Because H&E staining precludes spindle pole demarcation, multipolarity was inferred on the basis of “Y” and “X” shaped metaphase plates and groupings of ≥2 chromatin masses later in mitosis. Inferred multipolar spindles were the least common mitotic defect (Fig. 1C), though we note that this indirect measure could provide an underestimate. Highly aberrant mitotic cells in which multiple chromosomes were missegregated were rare; in approximately 85% of cells with misaligned, lagging or bridge chromosomes, only a single chromosome was affected (Fig. 1D). Thus, misalignment of individual chromosomes represents the most common mitotic phenotype associated with CIN in primary breast cancer.
We next analyzed metastatic breast cancer to establish the mitotic defects that contribute to CIN. A separate cohort of 12 matched primary and metastatic tumors was analyzed by immunofluorescence (Fig. 1E and F; Supplementary Table S2). The pattern of mitotic phenotypes in metastatic breast cancer mirrored that in primary breast cancer, though misaligned chromosomes were somewhat more common in metastatic samples (Fig. 1C vs. Fig. 1G). Similar to primary breast cancer, misaligned chromosomes predominated in metastatic breast tumors, followed by lagging chromosomes, chromosome bridges, and multipolar spindles (Fig. 1G). As in primary cancer, most abnormal divisions involved only a single chromosome (Fig. 1H). Lagging chromosomes can originate from merotelic attachments or from premitotic errors that generate acentric chromatin fragments (41). Anti-centromere antibody staining in eight primary cancers revealed that approximately two-thirds of lagging chromosomes in anaphase contained centromeres, consistent with a previous report that mitotic errors, not S phase–derived fragments, represent the predominant cause of lagging chromosomes (ref. 35; Supplementary Fig. S3). These results demonstrate that multiple types of CIN-inducing mitotic defects occur in primary and metastatic breast tumors, with misaligned chromosomes predominating.
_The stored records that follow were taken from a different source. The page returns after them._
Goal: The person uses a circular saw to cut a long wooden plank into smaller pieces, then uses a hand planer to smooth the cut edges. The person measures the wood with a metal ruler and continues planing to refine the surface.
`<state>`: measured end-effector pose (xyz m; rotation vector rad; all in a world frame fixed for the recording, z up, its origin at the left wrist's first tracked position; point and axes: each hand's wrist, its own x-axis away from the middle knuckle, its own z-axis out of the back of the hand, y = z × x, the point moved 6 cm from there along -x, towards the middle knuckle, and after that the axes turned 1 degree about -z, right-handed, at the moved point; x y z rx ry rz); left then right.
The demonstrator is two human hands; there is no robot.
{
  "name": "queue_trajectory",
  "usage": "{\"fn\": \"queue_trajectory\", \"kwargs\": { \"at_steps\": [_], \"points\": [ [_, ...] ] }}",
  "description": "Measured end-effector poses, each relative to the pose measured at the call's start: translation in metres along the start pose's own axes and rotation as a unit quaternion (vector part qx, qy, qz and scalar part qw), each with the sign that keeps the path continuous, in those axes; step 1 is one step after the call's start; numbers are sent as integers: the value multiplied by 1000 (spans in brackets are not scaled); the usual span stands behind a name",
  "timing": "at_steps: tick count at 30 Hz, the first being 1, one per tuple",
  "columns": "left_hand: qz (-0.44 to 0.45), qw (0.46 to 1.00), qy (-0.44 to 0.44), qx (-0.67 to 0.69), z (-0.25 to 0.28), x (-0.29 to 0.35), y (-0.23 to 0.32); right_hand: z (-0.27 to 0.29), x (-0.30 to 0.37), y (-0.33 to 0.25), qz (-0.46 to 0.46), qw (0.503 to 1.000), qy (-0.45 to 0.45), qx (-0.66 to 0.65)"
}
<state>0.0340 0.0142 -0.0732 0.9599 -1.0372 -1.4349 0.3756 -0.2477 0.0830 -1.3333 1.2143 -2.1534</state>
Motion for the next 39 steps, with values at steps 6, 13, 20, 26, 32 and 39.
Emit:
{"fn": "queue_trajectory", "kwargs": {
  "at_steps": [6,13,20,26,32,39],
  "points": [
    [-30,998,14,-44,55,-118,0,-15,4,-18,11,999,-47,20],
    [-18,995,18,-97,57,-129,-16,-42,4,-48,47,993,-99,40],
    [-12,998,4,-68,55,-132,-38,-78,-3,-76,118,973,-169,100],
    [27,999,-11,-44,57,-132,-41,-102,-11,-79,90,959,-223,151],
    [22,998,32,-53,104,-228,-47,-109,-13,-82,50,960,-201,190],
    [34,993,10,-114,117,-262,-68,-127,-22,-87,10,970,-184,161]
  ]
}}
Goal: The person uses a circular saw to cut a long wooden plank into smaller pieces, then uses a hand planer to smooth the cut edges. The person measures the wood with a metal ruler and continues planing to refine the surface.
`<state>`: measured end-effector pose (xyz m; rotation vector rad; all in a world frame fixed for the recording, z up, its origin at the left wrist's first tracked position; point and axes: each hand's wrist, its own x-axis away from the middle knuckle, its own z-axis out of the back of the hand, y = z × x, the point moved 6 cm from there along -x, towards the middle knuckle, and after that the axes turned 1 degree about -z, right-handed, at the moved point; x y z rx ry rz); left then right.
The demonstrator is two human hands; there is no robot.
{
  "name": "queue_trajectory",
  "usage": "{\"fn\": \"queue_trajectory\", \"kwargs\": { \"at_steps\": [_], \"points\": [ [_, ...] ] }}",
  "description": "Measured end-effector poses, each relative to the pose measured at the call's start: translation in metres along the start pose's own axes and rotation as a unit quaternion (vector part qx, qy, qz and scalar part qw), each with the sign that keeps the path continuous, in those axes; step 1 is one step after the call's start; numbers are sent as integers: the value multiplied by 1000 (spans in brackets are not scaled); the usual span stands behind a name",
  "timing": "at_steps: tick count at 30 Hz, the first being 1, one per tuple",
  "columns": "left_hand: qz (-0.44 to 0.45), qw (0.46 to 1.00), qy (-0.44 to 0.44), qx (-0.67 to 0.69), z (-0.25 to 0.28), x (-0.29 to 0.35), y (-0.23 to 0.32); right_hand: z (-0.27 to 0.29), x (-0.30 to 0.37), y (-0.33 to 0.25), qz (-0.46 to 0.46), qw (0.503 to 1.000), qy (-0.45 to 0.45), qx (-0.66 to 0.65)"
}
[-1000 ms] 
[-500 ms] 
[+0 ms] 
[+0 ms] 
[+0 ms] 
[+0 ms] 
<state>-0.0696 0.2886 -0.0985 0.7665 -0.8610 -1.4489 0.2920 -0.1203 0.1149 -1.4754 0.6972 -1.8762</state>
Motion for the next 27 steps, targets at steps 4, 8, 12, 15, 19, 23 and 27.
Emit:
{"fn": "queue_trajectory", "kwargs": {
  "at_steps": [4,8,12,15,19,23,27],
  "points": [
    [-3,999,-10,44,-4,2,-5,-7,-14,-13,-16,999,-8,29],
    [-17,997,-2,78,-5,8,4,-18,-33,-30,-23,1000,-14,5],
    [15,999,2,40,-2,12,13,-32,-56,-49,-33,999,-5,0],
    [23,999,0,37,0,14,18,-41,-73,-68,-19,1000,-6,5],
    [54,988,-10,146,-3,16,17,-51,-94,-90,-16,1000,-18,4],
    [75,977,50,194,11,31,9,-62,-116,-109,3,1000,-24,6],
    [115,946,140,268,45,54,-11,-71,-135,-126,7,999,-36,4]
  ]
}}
CIN Increases as Tumors Progress, Predominantly Due to an Increase in Misaligned Chromosomes
Metastatic cancers have previously been reported to have higher levels of genomic instability than unmatched primary tumors based on bulk analysis of tumor cells (42, 43). To determine whether CIN increases as individual tumors metastasize, and the associated mitotic abnormalities, 12 matched primary and metastatic breast cancers were assessed for mitotic defects. Indeed, mitotic errors that cause CIN increased in 10 of 12 cases as they progressed from primary to metastatic cancer (Fig. 2A). Only one case showed a decrease in CIN as it metastasized, which was due to a reduction in the incidence of lagging chromosomes. Immunofluorescence measurement of spindle multipolarity in primary tumors was in good agreement with inferred multipolarity based on H&E staining (1.5% ± 0.5% for immunofluorescence vs. 1.1% ± 0.3% for H&E; Figs. 1C and 2B–D). Spindle multipolarity was similar in primary and metastatic tumors (Fig. 2D). In contrast, substantial increases in misaligned, lagging, and bridge chromosomes occurred as matched tumors progressed (Fig. 2E–G). Missegregation of individual chromosomes occurred far more often than missegregation of large numbers of chromosomes on multiple spindle poles (Fig. 2E). The incidence of misaligned and lagging chromosomes rose in most tumors as they progressed to become metastatic (Fig. 2E and F). Increases in chromosome bridges were also common, as were gains in multipolar spindles, particularly in late stages of mitosis (Fig. 2F). However, the magnitude of the increase was greatest for misaligned chromosomes, followed by lagging chromosomes and chromosome bridges, with multipolar spindles showing only a minor change (Fig. 2G). These data support the conclusion that metastatic cancers exhibit higher rates of CIN than primary cancers. Furthermore, they suggest that misaligned chromosomes, followed by lagging chromosomes, make the largest contribution to the increased rate of CIN in metastatic breast cancer.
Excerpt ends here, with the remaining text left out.